Alfred’s grin crept wider, irrepressible, as the confirmation passed his lips. “Five. Hundred. Dollars.”
Matthew’s eyes filled their rounded frames. “I, you, what—Alfred.”
“Breaking out the full name. That impressive, huh?”
Matthew edged inward. His skin blanched further, revealing every spatter of freckles on his cheeks and nose. “You can’t keep that.”
“Uh, dude’s got it to give. So, like, watch me.” Alfred plucked the money out of sight, back into his apron, before Matthew’s protests could turn physical.

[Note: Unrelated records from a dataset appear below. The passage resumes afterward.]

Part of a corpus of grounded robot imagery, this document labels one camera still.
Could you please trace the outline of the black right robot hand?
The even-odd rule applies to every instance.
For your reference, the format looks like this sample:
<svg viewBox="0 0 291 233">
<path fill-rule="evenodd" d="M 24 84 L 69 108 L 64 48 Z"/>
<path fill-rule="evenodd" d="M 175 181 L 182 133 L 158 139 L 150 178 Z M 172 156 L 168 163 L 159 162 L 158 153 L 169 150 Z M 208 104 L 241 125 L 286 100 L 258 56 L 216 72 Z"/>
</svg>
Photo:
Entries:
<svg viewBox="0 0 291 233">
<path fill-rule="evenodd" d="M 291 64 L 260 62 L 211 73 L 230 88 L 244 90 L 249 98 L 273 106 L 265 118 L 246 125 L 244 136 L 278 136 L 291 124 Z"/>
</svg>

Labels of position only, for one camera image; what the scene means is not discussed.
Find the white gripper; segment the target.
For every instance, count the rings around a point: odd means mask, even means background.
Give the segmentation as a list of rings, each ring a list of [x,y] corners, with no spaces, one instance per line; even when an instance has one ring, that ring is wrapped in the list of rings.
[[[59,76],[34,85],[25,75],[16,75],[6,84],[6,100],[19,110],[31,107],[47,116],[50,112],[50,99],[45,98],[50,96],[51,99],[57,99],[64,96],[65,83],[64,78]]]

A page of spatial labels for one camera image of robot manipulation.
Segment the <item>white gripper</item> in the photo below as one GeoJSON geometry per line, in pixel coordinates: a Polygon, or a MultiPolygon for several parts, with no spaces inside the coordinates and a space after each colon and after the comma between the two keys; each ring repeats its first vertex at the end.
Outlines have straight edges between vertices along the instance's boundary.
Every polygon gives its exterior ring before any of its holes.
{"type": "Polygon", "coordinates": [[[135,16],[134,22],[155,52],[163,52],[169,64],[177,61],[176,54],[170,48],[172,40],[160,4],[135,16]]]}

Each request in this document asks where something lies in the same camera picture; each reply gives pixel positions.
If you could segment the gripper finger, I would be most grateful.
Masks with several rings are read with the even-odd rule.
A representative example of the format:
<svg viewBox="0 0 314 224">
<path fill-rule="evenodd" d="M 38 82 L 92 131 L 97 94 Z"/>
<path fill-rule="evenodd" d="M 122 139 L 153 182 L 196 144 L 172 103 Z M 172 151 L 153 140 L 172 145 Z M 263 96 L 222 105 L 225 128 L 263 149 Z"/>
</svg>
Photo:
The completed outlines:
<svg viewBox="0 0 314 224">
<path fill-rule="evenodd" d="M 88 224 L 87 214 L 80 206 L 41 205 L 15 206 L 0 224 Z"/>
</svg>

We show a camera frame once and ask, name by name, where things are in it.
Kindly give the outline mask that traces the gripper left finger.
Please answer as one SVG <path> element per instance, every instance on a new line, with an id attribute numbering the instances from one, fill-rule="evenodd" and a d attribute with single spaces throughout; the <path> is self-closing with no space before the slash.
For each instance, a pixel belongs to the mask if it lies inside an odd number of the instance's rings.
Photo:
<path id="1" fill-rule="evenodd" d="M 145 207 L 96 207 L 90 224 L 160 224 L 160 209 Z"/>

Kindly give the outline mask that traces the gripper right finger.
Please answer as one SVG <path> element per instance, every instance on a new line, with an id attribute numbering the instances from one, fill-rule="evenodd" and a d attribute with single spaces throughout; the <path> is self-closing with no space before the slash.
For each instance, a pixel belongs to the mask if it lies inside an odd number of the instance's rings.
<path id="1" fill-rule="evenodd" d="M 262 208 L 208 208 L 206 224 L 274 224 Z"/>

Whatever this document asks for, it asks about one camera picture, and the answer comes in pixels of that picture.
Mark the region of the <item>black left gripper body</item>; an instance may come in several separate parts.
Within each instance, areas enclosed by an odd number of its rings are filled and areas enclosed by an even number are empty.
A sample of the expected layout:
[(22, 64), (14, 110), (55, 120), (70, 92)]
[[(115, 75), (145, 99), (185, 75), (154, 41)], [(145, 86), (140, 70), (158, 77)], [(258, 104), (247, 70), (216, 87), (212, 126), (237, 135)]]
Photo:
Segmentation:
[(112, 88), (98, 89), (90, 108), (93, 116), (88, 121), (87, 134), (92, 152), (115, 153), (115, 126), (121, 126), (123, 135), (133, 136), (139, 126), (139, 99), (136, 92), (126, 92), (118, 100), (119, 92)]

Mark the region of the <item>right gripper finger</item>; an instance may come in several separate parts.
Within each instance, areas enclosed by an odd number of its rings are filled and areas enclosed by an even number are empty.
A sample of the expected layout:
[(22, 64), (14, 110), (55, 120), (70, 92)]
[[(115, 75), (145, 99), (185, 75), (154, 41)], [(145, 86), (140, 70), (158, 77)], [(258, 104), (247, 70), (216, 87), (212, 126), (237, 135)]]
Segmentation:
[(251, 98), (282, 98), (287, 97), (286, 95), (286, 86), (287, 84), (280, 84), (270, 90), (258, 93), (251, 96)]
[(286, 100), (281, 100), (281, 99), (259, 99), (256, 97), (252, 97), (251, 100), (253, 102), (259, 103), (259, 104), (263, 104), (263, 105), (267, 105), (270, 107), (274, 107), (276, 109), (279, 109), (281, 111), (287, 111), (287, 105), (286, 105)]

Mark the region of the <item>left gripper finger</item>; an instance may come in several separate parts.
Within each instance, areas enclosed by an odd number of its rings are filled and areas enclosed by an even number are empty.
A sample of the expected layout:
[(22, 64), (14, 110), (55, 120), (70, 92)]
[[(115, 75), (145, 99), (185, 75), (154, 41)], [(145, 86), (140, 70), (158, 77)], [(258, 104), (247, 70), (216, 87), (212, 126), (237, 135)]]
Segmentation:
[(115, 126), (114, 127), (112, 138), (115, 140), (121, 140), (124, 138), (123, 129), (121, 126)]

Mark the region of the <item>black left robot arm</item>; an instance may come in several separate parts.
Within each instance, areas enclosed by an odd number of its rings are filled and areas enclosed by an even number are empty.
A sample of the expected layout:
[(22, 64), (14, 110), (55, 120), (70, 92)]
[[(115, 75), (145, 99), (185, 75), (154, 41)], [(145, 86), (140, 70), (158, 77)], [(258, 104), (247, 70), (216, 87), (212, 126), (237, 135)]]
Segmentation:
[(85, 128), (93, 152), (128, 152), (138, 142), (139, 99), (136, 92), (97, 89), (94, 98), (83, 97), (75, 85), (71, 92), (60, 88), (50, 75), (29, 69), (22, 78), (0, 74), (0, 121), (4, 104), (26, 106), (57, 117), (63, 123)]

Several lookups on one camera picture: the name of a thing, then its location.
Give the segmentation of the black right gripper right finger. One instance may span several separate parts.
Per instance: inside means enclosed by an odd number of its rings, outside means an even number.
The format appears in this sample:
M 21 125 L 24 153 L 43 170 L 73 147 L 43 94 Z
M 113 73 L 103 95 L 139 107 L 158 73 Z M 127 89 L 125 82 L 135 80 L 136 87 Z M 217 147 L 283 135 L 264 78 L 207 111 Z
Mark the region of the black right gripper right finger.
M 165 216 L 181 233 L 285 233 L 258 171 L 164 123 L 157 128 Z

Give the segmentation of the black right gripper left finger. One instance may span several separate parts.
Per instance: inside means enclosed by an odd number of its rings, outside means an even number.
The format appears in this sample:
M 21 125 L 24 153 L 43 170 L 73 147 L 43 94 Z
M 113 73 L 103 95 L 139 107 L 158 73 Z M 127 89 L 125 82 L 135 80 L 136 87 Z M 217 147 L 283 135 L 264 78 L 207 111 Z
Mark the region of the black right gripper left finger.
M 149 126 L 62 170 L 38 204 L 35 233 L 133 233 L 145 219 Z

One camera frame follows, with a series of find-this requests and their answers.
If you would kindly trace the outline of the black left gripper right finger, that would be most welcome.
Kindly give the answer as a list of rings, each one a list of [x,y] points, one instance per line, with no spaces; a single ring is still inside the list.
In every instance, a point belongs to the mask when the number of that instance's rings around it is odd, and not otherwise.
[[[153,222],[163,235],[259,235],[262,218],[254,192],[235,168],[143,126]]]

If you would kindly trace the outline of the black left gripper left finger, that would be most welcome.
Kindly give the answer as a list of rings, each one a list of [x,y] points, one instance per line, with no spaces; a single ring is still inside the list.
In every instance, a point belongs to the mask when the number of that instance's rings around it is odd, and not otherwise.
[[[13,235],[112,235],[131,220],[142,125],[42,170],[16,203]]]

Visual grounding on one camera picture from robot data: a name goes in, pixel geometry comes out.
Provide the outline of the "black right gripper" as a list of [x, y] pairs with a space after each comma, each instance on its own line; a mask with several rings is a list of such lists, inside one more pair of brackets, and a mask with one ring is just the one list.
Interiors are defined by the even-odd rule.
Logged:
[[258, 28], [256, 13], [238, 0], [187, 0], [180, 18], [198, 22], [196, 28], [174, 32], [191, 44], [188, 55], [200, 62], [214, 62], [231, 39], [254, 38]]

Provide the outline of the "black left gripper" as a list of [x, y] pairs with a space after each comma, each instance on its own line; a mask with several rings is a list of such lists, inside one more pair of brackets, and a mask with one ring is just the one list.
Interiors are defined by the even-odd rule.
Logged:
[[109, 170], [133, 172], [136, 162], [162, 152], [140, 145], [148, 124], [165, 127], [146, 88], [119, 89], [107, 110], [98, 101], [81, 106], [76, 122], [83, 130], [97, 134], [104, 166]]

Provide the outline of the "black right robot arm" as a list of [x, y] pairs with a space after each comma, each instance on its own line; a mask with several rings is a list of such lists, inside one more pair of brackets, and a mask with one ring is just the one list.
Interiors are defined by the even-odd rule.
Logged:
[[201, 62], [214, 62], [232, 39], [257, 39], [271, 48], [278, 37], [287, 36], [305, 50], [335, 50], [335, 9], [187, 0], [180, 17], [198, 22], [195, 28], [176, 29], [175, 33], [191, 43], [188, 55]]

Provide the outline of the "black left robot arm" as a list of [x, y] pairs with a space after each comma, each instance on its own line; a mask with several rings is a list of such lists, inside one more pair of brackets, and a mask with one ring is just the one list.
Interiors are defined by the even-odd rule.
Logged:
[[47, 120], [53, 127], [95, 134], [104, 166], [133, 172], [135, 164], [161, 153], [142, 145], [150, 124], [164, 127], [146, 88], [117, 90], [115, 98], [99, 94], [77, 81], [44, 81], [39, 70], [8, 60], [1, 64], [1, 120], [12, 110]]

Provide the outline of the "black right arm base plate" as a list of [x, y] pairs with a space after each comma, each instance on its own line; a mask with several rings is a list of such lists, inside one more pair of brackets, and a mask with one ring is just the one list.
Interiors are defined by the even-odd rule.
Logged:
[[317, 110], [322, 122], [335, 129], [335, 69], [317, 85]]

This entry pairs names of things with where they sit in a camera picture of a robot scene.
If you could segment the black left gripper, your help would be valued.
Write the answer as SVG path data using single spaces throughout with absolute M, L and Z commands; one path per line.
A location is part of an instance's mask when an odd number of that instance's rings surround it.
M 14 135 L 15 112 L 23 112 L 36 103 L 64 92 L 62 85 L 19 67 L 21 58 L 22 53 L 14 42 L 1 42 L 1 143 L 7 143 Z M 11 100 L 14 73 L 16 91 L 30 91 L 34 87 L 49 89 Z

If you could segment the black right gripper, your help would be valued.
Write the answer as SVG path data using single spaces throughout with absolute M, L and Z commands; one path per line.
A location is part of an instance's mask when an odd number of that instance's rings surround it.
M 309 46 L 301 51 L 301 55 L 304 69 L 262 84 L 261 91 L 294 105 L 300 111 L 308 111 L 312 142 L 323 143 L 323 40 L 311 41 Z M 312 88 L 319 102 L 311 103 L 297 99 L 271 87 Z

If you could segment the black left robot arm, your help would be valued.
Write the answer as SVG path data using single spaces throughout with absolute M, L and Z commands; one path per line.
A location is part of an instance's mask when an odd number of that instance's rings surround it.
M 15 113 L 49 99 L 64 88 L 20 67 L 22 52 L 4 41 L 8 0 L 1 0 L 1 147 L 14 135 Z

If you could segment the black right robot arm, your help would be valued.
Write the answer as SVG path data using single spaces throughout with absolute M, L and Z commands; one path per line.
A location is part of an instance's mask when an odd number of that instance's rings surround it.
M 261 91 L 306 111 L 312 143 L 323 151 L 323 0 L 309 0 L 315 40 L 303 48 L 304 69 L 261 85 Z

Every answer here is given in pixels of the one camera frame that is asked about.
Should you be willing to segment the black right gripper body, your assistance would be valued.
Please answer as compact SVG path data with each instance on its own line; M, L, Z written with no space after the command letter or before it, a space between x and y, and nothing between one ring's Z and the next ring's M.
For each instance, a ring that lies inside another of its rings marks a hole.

“Al, I’m just saying…” Matthew shrank in his seat, picking at the cover of his textbook rental. His eyes flicked to Alfred’s, reflecting a very familiar, very vibrant blue. “Be careful. Okay? I don’t know much about your boss but, from the look of things, he isn’t…someone you want to owe a debt to.”
“Debt?” Alfred propped the broom under his arm, leaning on it while he laughed. “There isn’t any debt, dude. Okay? It’s a tip. It's my pay.”
“Yeah, well…” Matthew shuffled his belongings into his lap and shook his head. “That’s my tip for you. Also?” His voice dropped low, somehow lower than usual, until Alfred had to strain to hear. “Consider finding a new job, maybe.”
“It’s not usually like this,” Alfred said, immediate, dismissive. He found he didn't mind the jitter in his pulse. Quite the opposite, actually. “Anyway, I gotta clean up some broken glass so…Zdrastvuyte, motherfucker.”
Matthew sighed when Alfred got up, waved, and headed off. He just barely heard his brother say, “That means hello,” before he was out of earshot, left to entertain a thousand other thoughts.
He had been involved in something today. He wasn’t sure what, exactly; just that his heart was still pounding and excitement spilled through his blood like ecstasy. He replayed bits of conversation in his head, while glass tinkled softy under his broom. Antonio owed Ivan money. How much, Alfred wondered. And for what? Not restaurant business, surely. Then there was the thing Lovino said about distributing product. That made perfect sense to Alfred. He had a product of his own, after all; although, he felt certain Lovino Vargas was not talking about petty weed sales. No one dragged another guy onto a table and burned him with a cigar over weed. Then again—
“Shit.” Alfred dropped his broom. The sun was setting. Matthew had already gone. Their bus would arrive in fifteen minutes. And Arthur was going to want to burn him if his negligence cost them any of their new product.
Swiftly, he dumped a scatter of glass in the trash and snatched his apron off his hips. His eyes already ached with the stark memory of LED lights. He was getting used to them. He had to, for business’ sake.
Tonight, it was his turn to tend their new garden.